Requirement: Each line from the beginning of the data below through the line containing "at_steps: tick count" should be repeated exactly, please.
[[ Record set open ]]
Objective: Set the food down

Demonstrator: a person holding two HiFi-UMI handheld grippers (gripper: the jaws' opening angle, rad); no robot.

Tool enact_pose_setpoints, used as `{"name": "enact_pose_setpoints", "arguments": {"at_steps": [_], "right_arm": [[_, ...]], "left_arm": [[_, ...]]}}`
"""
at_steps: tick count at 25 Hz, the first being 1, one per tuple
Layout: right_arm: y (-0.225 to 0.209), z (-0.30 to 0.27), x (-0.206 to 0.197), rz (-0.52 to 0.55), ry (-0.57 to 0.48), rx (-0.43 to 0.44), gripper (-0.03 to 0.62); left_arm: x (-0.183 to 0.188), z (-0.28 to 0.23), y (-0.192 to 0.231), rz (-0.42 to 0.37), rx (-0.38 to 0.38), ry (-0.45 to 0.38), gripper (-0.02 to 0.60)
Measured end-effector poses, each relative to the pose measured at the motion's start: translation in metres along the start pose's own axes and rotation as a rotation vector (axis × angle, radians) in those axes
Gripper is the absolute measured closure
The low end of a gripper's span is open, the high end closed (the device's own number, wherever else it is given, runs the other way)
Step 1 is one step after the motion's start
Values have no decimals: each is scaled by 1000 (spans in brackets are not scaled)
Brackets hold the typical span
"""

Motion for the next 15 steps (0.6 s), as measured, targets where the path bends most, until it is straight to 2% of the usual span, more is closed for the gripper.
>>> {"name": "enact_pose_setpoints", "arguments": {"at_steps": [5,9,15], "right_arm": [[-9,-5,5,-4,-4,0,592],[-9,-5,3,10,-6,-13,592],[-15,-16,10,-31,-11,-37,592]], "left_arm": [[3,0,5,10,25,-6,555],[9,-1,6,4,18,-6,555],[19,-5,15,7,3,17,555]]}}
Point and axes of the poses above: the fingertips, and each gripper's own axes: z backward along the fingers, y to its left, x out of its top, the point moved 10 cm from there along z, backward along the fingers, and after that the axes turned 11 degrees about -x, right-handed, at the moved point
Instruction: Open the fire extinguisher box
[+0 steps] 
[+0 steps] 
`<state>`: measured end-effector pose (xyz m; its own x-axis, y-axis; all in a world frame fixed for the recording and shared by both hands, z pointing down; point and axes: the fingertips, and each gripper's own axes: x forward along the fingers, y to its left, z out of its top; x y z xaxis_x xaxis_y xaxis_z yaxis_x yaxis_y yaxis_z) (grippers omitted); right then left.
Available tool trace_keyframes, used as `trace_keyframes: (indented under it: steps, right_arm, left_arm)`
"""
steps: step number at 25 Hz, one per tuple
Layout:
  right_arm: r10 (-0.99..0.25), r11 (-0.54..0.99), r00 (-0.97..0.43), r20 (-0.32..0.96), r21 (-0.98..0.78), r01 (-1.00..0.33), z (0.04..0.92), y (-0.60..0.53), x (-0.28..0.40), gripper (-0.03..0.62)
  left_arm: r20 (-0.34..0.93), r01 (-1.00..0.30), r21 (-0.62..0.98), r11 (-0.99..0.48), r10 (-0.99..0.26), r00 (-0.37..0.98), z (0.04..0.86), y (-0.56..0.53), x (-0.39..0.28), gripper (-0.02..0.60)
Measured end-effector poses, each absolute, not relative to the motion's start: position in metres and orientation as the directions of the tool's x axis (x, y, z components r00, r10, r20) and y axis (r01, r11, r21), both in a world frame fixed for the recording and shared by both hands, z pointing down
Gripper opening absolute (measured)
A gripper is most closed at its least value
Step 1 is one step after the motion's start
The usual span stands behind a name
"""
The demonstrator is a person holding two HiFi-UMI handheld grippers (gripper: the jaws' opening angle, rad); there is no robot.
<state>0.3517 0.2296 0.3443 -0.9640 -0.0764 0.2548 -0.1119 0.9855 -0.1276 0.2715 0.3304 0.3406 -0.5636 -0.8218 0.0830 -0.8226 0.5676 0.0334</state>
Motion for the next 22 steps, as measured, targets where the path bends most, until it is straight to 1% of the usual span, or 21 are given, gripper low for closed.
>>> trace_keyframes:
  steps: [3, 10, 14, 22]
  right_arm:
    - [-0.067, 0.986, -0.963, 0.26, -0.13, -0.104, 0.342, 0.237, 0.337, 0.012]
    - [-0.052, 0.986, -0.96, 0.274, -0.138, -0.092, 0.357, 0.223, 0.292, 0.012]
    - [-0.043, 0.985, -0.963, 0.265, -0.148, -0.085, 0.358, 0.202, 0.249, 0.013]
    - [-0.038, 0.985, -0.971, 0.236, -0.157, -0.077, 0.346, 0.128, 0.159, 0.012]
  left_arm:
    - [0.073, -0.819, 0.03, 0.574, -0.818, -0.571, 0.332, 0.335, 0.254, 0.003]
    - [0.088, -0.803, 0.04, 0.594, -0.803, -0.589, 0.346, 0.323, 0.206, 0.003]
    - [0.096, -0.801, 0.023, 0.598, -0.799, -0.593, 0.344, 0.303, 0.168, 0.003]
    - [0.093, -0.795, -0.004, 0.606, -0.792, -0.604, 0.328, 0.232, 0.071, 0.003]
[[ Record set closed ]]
Output for this task:
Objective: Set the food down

Demonstrator: a person holding two HiFi-UMI handheld grippers (gripper: the jaws' opening angle, rad); no robot.

Tool enact_pose_setpoints, used as `{"name": "enact_pose_setpoints", "arguments": {"at_steps": [_], "right_arm": [[_, ...]], "left_arm": [[_, ...]]}}`
"""
at_steps: tick count at 25 Hz, the first being 1, one per tuple

This response is done.